* [Work instructions] Please output every record exactly, keeping each line as it is.

Collected data
-----

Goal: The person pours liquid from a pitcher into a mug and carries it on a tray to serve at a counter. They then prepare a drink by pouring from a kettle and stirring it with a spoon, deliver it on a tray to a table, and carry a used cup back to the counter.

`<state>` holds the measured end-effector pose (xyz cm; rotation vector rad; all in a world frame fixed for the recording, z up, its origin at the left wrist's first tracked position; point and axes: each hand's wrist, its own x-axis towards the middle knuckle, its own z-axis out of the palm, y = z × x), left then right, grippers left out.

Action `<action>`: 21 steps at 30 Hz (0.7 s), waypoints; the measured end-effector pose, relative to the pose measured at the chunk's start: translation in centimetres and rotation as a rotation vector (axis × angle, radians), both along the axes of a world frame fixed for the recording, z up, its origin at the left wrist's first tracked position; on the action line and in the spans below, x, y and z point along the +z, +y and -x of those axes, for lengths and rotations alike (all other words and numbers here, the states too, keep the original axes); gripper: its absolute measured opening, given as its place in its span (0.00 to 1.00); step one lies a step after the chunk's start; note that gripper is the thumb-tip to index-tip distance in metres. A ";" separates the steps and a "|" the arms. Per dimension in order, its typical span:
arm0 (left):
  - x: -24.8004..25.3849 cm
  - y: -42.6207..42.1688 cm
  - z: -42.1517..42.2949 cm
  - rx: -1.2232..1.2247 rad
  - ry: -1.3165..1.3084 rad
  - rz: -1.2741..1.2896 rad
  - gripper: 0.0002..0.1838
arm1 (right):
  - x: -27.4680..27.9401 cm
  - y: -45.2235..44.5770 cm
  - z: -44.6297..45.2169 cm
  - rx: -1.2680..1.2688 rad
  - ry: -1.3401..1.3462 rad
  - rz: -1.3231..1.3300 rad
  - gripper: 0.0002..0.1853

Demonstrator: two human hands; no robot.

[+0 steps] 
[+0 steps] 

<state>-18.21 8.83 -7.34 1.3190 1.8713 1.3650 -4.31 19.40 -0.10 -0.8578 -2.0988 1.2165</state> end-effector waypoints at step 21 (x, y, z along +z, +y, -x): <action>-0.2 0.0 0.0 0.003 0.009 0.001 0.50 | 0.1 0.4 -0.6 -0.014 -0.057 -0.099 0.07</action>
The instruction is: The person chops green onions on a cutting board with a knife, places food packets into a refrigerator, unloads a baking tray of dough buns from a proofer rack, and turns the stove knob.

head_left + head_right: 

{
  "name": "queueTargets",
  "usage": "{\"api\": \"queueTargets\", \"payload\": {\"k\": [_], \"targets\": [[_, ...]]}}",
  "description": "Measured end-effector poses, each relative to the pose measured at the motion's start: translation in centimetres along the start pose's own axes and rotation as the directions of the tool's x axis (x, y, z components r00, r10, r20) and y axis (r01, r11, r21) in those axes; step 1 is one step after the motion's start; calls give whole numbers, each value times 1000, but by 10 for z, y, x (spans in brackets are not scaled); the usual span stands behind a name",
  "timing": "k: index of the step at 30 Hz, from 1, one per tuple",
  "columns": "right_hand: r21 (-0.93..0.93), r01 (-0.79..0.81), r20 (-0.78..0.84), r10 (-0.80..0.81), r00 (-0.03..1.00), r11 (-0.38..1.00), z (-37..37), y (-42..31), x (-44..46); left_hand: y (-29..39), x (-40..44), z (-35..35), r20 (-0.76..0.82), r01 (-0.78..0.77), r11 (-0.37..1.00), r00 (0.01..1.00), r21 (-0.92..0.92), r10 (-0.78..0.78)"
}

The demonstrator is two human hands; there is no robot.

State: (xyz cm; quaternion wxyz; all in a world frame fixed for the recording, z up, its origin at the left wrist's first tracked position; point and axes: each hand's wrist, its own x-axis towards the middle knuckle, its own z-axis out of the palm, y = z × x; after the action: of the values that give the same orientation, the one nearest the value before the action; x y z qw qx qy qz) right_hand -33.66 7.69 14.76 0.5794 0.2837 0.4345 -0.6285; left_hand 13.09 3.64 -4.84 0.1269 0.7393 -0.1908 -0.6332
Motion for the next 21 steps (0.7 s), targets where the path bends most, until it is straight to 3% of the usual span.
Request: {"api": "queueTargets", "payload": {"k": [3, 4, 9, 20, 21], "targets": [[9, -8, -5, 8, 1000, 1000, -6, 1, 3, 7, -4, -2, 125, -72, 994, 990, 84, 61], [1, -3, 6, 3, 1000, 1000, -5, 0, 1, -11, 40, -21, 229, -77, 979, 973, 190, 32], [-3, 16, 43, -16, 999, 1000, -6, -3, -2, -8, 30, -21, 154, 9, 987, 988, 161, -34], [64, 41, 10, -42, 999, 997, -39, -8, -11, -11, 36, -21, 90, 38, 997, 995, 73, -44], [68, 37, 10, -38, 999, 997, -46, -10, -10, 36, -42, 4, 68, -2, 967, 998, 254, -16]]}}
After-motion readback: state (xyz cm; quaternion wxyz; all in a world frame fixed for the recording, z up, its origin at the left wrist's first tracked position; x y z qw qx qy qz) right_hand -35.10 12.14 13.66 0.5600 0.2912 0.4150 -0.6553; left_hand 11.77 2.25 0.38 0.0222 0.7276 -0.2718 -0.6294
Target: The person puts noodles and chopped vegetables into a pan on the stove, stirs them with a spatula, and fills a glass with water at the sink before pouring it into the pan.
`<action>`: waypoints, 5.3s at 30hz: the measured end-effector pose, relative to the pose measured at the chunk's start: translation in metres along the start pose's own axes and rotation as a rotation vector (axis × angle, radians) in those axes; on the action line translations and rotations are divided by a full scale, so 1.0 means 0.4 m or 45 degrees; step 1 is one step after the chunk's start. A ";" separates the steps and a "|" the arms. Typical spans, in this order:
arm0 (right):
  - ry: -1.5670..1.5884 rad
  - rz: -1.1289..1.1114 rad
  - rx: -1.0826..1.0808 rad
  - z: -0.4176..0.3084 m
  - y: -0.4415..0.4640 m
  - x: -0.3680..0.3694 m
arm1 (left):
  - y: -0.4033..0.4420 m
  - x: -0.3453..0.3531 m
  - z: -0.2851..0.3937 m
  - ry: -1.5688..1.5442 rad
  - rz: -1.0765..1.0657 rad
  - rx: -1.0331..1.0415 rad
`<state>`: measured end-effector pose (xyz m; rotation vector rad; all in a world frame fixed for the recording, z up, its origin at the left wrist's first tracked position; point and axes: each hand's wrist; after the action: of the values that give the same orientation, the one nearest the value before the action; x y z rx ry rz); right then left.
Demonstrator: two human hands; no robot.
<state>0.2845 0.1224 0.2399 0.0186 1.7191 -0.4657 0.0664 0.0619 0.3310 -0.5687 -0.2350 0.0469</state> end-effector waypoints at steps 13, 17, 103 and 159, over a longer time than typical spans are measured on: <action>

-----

* [Output for this exercise]
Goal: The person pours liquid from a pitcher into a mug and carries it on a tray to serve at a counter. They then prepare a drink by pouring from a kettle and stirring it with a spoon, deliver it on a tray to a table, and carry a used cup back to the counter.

`<state>` holds the measured end-effector pose (xyz cm; rotation vector rad; all in a world frame fixed for the recording, z up, its origin at the left wrist's first tracked position; point and axes: each hand's wrist, its own x-axis towards the middle knuckle, its own z-axis out of the palm, y = z × x), left then right, grippers left out.

Action `<action>`: 21 steps at 30 Hz (0.7 s), waypoints; the measured end-effector pose, relative to the pose measured at the chunk's start: translation in centimetres and rotation as a rotation vector (axis × angle, radians), both along the axes of a world frame fixed for the recording, z up, its origin at the left wrist's first tracked position; on the action line and in the spans below, x, y and z point along the +z, +y and -x of those axes, for lengths and rotations alike (all other words and numbers here, the states too, keep the original axes); gripper: its absolute measured opening, given as its place in its span (0.00 to 1.00); step one lies a step after the chunk's start; note that gripper is the thumb-tip to index-tip distance in metres. A ";" separates the steps and a "|" the arms. Per dimension in order, its typical span:
arm0 (left):
  - x: -24.8004..25.3849 cm
  - y: -42.6207..42.1688 cm
  - z: -42.1517..42.2949 cm
  - rx: -1.2232..1.2247 rad
  - ry: -1.3165..1.3084 rad
  - rz: -1.2741..1.2896 rad
  - gripper: 0.0002..0.1838
arm1 (right):
  - x: -27.4680..27.9401 cm
  - y: -45.2235..44.5770 cm
  - z: -44.6297..45.2169 cm
  - rx: -1.2680..1.2688 rad
  - ry: -1.3401..1.3462 rad
  - rz: -1.3231..1.3300 rad
  - gripper: 0.0002..0.1853

Demonstrator: two human hands; no robot.

[+0 steps] 
[+0 steps] 

<state>-18.21 8.83 -7.34 1.3190 1.8713 1.3650 -4.31 19.40 -0.10 -0.8578 -2.0988 1.2165</state> end-effector waypoints at step 21 (x, y, z along +z, +y, -x): <action>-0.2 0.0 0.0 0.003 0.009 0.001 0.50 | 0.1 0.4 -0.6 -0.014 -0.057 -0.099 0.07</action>
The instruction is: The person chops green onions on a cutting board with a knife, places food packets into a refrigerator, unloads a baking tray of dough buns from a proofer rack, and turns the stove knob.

head_left + head_right: 

{
  "name": "queueTargets",
  "usage": "{\"api\": \"queueTargets\", \"payload\": {\"k\": [_], \"targets\": [[_, ...]]}}",
  "description": "Measured end-effector poses, each relative to the pose measured at the motion's start: translation in centimetres along the start pose's own axes and rotation as the directions of the tool's x axis (x, y, z components r00, r10, r20) and y axis (r01, r11, r21) in those axes; step 1 is one step after the motion's start; calls give whole numbers, each value times 1000, but by 10 for z, y, x (spans in brackets are not scaled); the usual span stands behind a name",
  "timing": "k: index of the step at 30 Hz, from 1, one per tuple",
  "columns": "right_hand: r21 (-0.93..0.93), r01 (-0.79..0.81), r20 (-0.78..0.84), r10 (-0.80..0.81), r00 (-0.03..1.00), r11 (-0.38..1.00), z (-37..37), y (-42..31), x (-44..46); left_hand: y (-29..39), x (-40..44), z (-35..35), r20 (-0.76..0.82), r01 (-0.78..0.77), r11 (-0.37..1.00), r00 (0.01..1.00), r21 (-0.92..0.92), r10 (-0.78..0.78)"
}

The demonstrator is two human hands; there is no robot.

State: (xyz cm; quaternion wxyz; all in a world frame fixed for the recording, z up, its origin at the left wrist's first tracked position; point and axes: each hand's wrist, its own x-axis towards the middle knuckle, its own z-axis out of the palm, y = z × x; after the action: of the values that give the same orientation, the one nearest the value before the action; x y z qw qx qy qz) right_hand -33.66 7.69 14.76 0.5794 0.2837 0.4345 -0.6285; left_hand 13.09 3.64 -4.84 0.1269 0.7393 -0.1908 -0.6332
Motion for the next 21 steps (0.7 s), targets where the path bends most, until it is straight to 3% of the usual span.
Request: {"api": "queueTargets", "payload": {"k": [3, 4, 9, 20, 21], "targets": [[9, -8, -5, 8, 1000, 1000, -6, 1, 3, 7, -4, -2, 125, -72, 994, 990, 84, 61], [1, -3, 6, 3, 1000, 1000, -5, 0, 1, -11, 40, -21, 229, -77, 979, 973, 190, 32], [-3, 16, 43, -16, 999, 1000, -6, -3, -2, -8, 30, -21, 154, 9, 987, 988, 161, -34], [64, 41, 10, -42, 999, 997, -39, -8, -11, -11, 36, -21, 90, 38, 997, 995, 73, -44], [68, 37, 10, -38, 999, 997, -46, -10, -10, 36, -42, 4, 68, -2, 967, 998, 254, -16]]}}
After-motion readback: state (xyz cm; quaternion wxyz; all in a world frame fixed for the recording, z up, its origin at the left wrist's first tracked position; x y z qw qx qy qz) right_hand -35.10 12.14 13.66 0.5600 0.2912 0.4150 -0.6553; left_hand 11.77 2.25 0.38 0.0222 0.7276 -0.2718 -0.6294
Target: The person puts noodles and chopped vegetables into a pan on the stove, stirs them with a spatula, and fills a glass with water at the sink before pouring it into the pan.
`<action>`: waypoints, 5.3s at 30hz: the measured end-effector pose, relative to the pose measured at the chunk's start: translation in metres along the start pose's own axes and rotation as a rotation vector (axis × angle, radians) in those axes; on the action line translations and rotations are divided by a full scale, so 1.0 means 0.4 m or 45 degrees; step 1 is one step after the chunk's start. A ";" separates the steps and a "|" the arms. Typical spans, in this order:
arm0 (right):
  - ry: -1.5670..1.5884 rad
  - rz: -1.1289..1.1114 rad
  - rx: -1.0826..1.0808 rad
  - z: -0.4176..0.3084 m
  - y: -0.4415..0.4640 m
  - x: -0.3680..0.3694 m
arm1 (left):
  - y: -0.4033..0.4420 m
  - x: -0.3453..0.3531 m
  - z: -0.2851..0.3937 m
  - ry: -1.5688..1.5442 rad
  - rz: -1.0765..1.0657 rad
  - rx: -1.0331..1.0415 rad
`<state>`: measured end-effector pose (xyz m; rotation vector rad; all in a world frame fixed for the recording, z up, its origin at the left wrist's first tracked position; point and axes: each hand's wrist; after the action: of the values that give the same orientation, the one nearest the value before the action; x y z rx ry rz); right then left.
Demonstrator: two human hands; no robot.
<state>0.2845 0.1224 0.2399 0.0186 1.7191 -0.4657 0.0664 0.0619 0.3310 -0.5687 -0.2350 0.0469</state> end-effector waypoints at steps 13, 17, 103 and 159, over a longer time than typical spans are measured on: <action>

No further response is needed.